Task directions → Below are records. Copy every line with "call" in it.

Materials provided →

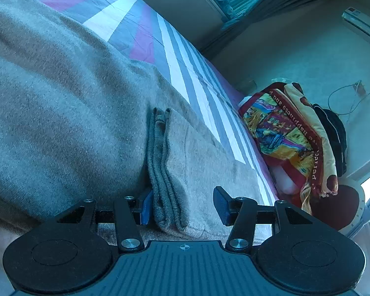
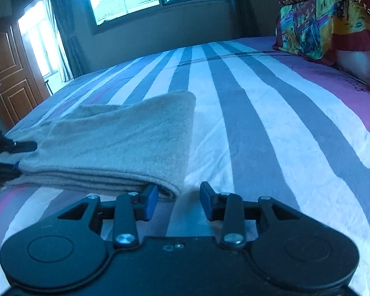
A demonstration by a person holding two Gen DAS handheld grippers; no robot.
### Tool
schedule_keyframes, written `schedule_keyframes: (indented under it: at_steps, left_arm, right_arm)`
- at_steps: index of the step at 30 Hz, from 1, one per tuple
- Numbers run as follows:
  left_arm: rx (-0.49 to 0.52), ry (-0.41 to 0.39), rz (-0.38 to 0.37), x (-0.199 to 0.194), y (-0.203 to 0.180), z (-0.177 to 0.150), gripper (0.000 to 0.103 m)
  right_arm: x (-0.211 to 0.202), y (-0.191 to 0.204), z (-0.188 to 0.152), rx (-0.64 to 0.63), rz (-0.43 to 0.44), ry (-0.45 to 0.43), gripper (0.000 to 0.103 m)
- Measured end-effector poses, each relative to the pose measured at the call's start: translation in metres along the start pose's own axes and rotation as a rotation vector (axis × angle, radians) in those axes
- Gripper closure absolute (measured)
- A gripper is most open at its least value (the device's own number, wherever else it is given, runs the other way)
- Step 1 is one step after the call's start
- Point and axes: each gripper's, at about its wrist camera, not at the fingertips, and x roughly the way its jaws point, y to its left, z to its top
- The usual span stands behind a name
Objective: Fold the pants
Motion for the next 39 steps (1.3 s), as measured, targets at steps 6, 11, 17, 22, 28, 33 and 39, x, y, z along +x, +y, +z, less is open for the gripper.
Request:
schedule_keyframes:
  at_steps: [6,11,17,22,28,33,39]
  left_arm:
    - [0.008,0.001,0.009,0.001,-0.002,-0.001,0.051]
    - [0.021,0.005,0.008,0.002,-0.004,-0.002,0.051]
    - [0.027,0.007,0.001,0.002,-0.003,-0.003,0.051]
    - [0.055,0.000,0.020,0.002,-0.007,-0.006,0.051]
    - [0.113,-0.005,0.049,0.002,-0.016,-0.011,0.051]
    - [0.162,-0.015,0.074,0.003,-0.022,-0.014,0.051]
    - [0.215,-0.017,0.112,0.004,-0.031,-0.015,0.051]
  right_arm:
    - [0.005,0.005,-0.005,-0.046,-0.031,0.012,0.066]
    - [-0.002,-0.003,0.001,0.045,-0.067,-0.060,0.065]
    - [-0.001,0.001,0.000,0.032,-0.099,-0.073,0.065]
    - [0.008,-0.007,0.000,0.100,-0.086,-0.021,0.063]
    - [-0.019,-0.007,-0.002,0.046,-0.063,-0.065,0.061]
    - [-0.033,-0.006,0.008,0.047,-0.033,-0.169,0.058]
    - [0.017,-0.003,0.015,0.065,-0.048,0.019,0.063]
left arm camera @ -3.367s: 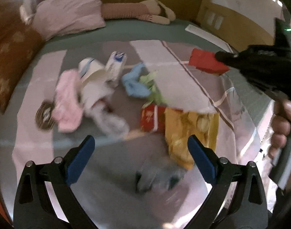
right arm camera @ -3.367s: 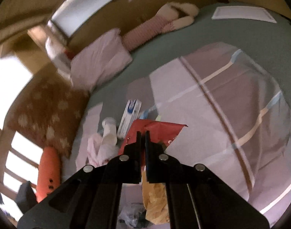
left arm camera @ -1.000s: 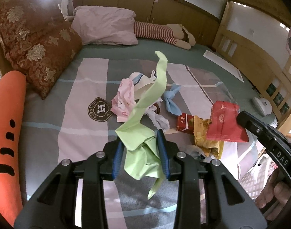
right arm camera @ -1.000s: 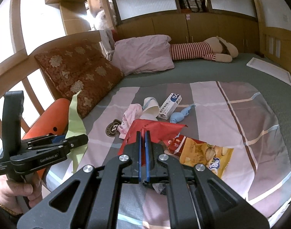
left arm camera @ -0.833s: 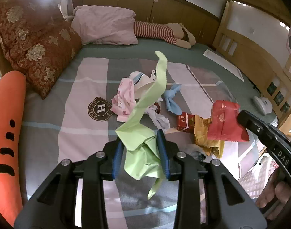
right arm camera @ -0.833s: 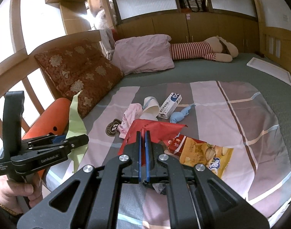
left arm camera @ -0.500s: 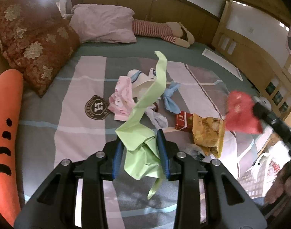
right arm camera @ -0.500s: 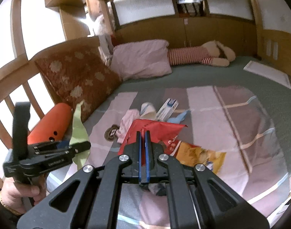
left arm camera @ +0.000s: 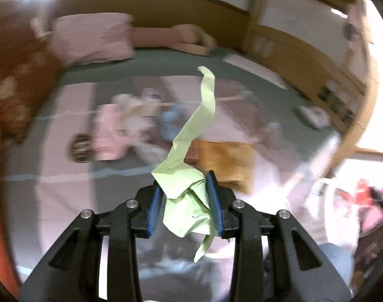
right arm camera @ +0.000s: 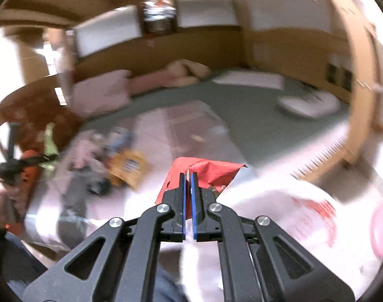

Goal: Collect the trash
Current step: 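Carry the green paper and red packet over the white plastic bag and open both tools, then move both tools back over the trash on the bed, then grasp the clear plastic bag with the left tool while the right tool grasps the yellow chip bag, then lift the clear plastic bag and yellow chip bag up off the bed, then carry both items over the white plastic bag and open both tools, then move both tools back over the trash on the bed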

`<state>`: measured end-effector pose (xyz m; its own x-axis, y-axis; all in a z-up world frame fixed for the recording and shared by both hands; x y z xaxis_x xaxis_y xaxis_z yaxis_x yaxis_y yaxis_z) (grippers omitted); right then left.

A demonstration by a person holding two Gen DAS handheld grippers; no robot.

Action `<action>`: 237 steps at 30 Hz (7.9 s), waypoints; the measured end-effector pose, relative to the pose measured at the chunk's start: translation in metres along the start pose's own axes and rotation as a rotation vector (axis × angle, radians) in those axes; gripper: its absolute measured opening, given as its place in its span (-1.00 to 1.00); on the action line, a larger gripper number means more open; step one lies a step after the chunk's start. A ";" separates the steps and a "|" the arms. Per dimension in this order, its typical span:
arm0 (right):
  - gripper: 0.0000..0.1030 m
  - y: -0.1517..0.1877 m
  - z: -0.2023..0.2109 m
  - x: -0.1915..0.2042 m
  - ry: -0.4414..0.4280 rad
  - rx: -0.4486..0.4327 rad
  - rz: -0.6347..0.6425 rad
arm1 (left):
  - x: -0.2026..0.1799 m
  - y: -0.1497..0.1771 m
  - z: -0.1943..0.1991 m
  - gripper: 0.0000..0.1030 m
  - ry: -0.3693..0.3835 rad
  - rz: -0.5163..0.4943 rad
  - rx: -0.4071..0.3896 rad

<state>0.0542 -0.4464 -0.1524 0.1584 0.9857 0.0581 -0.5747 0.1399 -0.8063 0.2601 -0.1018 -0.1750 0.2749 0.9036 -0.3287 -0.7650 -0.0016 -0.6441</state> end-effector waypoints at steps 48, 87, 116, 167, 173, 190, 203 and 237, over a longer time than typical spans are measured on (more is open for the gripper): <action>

Result for this exercise →
- Measured end-effector poses, each relative to the pose measured at the call's start: translation in metres along the start pose's own axes and rotation as a rotation vector (axis × angle, radians) in those axes
- Step 1 is one step after the call's start

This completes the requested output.